- WHAT TO DO -
Line by line, return the data exactly as shown.

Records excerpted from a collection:
⟨
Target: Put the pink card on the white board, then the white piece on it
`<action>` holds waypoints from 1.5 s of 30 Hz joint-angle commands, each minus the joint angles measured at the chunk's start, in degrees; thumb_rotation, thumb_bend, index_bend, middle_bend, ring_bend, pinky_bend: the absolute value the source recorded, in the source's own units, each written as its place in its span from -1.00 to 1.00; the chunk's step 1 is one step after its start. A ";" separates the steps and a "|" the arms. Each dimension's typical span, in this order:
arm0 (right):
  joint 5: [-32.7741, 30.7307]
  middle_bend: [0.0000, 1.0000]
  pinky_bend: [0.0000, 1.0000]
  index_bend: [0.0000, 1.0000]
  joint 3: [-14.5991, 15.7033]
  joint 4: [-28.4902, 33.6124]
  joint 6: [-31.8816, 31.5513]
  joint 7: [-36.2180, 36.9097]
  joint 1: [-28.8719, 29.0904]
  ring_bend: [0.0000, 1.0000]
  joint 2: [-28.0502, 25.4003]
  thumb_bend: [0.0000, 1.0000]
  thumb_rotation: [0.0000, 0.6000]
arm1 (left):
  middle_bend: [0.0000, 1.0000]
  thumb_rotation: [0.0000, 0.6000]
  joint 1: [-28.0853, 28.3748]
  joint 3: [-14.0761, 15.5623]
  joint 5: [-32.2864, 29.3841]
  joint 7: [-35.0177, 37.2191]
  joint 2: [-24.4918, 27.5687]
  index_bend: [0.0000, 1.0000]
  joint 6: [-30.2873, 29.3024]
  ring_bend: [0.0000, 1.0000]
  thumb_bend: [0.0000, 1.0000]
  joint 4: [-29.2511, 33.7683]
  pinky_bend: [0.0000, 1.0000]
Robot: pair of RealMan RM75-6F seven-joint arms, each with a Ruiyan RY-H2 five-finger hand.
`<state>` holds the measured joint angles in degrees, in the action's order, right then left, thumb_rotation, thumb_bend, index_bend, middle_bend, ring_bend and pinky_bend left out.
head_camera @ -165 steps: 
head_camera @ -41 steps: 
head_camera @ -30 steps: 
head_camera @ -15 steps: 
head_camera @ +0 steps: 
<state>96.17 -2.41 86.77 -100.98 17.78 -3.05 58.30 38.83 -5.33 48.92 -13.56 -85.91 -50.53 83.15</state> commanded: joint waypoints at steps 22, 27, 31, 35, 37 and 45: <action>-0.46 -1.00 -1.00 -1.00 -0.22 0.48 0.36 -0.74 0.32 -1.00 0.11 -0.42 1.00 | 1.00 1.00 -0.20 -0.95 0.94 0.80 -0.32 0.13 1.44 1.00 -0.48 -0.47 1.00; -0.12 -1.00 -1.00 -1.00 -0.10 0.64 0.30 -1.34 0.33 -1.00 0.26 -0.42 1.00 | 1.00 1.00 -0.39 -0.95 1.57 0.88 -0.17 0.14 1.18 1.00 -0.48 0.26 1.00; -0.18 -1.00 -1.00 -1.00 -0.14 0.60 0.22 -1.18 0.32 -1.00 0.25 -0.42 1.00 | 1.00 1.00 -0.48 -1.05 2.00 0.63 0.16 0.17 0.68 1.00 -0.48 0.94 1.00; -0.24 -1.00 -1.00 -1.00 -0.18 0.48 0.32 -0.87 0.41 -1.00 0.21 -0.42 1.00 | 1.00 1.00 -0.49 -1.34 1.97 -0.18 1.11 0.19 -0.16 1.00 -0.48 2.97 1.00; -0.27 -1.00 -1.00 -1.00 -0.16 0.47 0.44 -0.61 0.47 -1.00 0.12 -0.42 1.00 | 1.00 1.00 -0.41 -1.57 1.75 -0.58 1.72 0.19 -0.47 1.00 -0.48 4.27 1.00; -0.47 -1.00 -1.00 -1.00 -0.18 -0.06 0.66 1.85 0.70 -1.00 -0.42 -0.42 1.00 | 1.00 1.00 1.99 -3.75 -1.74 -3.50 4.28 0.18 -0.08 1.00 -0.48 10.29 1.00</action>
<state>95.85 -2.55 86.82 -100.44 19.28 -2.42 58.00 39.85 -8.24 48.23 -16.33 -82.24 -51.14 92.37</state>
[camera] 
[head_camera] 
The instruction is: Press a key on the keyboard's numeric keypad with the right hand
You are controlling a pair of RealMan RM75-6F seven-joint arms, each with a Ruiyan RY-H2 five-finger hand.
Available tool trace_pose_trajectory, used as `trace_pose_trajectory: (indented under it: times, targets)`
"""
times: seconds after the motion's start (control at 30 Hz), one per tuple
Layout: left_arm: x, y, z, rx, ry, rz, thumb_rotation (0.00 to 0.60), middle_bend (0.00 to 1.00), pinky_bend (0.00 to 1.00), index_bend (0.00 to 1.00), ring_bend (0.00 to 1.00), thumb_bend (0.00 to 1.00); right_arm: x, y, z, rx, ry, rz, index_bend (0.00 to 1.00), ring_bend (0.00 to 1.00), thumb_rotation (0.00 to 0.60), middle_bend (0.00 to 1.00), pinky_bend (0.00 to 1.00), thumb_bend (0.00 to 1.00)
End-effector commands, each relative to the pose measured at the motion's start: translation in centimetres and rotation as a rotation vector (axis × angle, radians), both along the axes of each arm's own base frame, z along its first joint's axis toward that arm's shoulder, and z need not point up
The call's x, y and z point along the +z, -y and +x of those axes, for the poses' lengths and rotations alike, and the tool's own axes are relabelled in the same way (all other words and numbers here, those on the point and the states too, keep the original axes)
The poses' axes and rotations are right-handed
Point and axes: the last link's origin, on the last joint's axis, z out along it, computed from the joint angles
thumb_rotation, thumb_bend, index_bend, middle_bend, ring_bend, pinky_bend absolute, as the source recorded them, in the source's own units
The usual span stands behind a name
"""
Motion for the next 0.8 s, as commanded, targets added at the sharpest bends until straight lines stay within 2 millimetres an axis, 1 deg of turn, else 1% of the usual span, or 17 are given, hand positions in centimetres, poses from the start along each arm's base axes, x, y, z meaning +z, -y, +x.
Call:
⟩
- RESPONSE TO THE EXERCISE -
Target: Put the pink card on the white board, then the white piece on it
`<action>` holds waypoints from 1.5 s of 30 Hz joint-angle commands, each minus the joint angles measured at the chunk's start, in degrees; thumb_rotation, thumb_bend, index_bend, middle_bend, ring_bend, pinky_bend: the absolute value the source recorded, in the source's own units, each written as its place in its span from -1.00 to 1.00; the chunk's step 1 is one step after its start. A ";" separates the steps and a "|" the arms. Each dimension's typical span, in this order:
arm0 (right):
  joint 5: [-32.7741, 30.7307]
  middle_bend: [0.0000, 1.0000]
  pinky_bend: [0.0000, 1.0000]
  index_bend: [0.0000, 1.0000]
  joint 3: [-14.5991, 15.7033]
  joint 4: [-28.4902, 33.6124]
  joint 6: [-31.8816, 31.5513]
  joint 7: [-36.2180, 36.9097]
  joint 1: [-28.8719, 29.0904]
  ring_bend: [0.0000, 1.0000]
  joint 2: [-28.0502, 25.4003]
  thumb_bend: [0.0000, 1.0000]
  thumb_rotation: [0.0000, 0.6000]
arm1 (left):
  middle_bend: [0.0000, 1.0000]
  thumb_rotation: [0.0000, 0.6000]
  joint 1: [-28.0853, 28.3748]
  joint 3: [-14.0761, 15.5623]
  joint 5: [-32.2864, 29.3841]
  joint 7: [-35.0177, 37.2191]
  joint 2: [-24.4918, 27.5687]
  index_bend: [0.0000, 1.0000]
  joint 6: [-30.2873, 29.3024]
  ring_bend: [0.0000, 1.0000]
  thumb_bend: [0.0000, 1.0000]
  joint 4: [-29.2511, 33.7683]
  pinky_bend: [0.0000, 1.0000]
Robot: pair of RealMan RM75-6F seven-joint arms, each with a Ruiyan RY-H2 five-finger hand.
`<state>` holds the measured joint angles in degrees, in the action's order, right then left, thumb_rotation, thumb_bend, index_bend, middle_bend, ring_bend and pinky_bend left out.
head_camera @ -165 steps: 
head_camera @ -41 steps: 
head_camera @ -30 steps: 
head_camera @ -15 steps: 
head_camera @ +0 steps: 
<state>96.17 -2.41 86.77 -100.98 17.78 -3.05 58.30 38.83 -5.33 48.92 -13.56 -85.91 -50.53 83.15</state> commanded: joint waypoints at steps 22, 27, 31, 35, 37 and 45: <action>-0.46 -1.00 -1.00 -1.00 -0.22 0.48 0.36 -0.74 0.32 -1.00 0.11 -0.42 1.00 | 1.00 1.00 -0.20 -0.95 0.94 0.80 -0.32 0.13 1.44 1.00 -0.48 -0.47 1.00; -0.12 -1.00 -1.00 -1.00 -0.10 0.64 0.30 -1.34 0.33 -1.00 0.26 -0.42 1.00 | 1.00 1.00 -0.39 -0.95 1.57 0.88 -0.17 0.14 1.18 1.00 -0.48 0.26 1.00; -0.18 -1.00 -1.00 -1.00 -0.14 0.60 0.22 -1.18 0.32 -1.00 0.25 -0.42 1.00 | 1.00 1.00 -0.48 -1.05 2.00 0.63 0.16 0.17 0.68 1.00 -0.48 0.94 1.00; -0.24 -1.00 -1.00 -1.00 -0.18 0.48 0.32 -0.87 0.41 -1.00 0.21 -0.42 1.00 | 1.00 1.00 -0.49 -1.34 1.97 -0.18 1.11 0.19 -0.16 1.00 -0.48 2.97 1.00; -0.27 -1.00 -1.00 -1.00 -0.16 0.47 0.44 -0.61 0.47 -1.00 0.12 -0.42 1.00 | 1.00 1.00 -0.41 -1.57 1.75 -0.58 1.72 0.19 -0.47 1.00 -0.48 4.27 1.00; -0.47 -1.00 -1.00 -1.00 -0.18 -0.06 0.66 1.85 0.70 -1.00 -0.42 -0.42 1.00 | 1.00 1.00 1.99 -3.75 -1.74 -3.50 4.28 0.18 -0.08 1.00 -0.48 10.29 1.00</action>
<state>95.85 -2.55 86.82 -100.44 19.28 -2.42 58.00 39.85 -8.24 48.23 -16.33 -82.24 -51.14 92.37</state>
[camera] 
[head_camera] 
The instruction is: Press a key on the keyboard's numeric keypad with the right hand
You are controlling a pair of RealMan RM75-6F seven-joint arms, each with a Ruiyan RY-H2 five-finger hand.
Available tool trace_pose_trajectory, used as `trace_pose_trajectory: (indented under it: times, targets)`
"""
times: seconds after the motion's start (control at 30 Hz), one per tuple
Layout: left_arm: x, y, z, rx, ry, rz, thumb_rotation (0.00 to 0.60), middle_bend (0.00 to 1.00), pinky_bend (0.00 to 1.00), index_bend (0.00 to 1.00), ring_bend (0.00 to 1.00), thumb_bend (0.00 to 1.00); right_arm: x, y, z, rx, ry, rz, index_bend (0.00 to 1.00), ring_bend (0.00 to 1.00), thumb_rotation (0.00 to 0.60), middle_bend (0.00 to 1.00), pinky_bend (0.00 to 1.00), thumb_bend (0.00 to 1.00)
End-effector commands, each relative to the pose measured at the motion's start: translation in centimetres and rotation as a rotation vector (axis × angle, radians), both along the axes of each arm's own base frame, z along its first joint's axis toward that arm's shoulder, and z need not point up
The call's x, y and z point along the +z, -y and +x of those axes, for the poses' lengths and rotations alike, and the tool's own axes are relabelled in the same way (all other words and numbers here, those on the point and the states too, keep the original axes)
The poses' axes and rotations are right-handed
Point and axes: the last link's origin, on the last joint's axis, z out along it, computed from the joint angles
thumb_rotation, thumb_bend, index_bend, middle_bend, ring_bend, pinky_bend absolute, as the source recorded them, in the source's own units
The usual span stands behind a name
"""
Motion for the next 0.8 s, as commanded, targets added at the sharpest bends until straight lines stay within 2 millimetres an axis, 1 deg of turn, else 1% of the usual span, or 17 are given, hand positions in centimetres, poses from the start along each arm's base axes, x, y, z meaning +z, -y, +x.
Call:

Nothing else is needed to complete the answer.